Mini-challenge: Sort three bytes

Programming the 6502 microprocessor and its relatives in assembly and other languages.
TobyLobster
Posts: 37
Joined: 17 Jun 2021

Mini-challenge: Sort three bytes

Post by TobyLobster »

Anyone up for a fun little challenge?

Suppose there are three bytes in zero page: z0, z1, z2.
The result should be the same three bytes sorted in place from smallest to largest: z0 <= z1 <= z2.

Two categories: smallest code, and fastest code!
Chromatix
Posts: 1462
Joined: 21 May 2018

Re: Mini-challenge: Sort three bytes

Post by Chromatix »

Let's start with a straightforward approach, then:

Code: Select all

SortThree:
  LDA z0
  LDX z1
  LDY z2

  CMP z1
  BCS :+
  STX z0
  TAX
  LDA z0

: CMP z2
  BCS :+
  STA z2
  STY z0
  TYA

: CPX z2
  BCS :+
  STX z2
  STY z1
  RTS

: STX z1
  RTS
The fastest approach on average is probably a decision tree, loading all the values into registers (as above), then taking the three comparisons in sequence to produce eight leaves, and just perform up to three stores in each leaf.

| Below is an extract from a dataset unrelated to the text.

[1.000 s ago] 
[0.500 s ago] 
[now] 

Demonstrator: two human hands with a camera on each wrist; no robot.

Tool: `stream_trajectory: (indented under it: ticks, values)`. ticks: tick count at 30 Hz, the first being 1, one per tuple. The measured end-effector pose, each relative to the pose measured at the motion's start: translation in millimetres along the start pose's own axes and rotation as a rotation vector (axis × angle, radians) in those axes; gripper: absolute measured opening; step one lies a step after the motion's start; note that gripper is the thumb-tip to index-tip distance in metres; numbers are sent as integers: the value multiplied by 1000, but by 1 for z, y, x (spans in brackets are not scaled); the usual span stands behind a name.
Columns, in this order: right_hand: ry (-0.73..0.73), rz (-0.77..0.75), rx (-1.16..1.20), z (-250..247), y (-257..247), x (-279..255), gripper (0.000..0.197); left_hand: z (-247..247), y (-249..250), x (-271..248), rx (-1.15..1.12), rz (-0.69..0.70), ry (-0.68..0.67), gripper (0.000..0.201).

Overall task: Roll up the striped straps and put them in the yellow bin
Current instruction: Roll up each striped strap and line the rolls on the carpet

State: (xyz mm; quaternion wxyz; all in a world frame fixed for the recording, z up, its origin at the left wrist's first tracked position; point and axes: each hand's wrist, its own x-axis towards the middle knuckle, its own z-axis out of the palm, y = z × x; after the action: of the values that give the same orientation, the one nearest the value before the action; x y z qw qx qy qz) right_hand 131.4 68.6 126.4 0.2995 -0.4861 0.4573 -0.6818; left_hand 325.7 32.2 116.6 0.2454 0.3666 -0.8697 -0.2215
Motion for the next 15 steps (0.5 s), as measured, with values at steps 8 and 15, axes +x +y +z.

That would be a lot bigger than the above, however. The tricky part would be making the above smaller.
gfoot
Posts: 871
Joined: 09 Jul 2021

Re: Mini-challenge: Sort three bytes

Post by gfoot »

My first thought was to CMP pairs and ROL the carry bits into the bottom of the accumulator, then figure out what to do. But that's probably slow!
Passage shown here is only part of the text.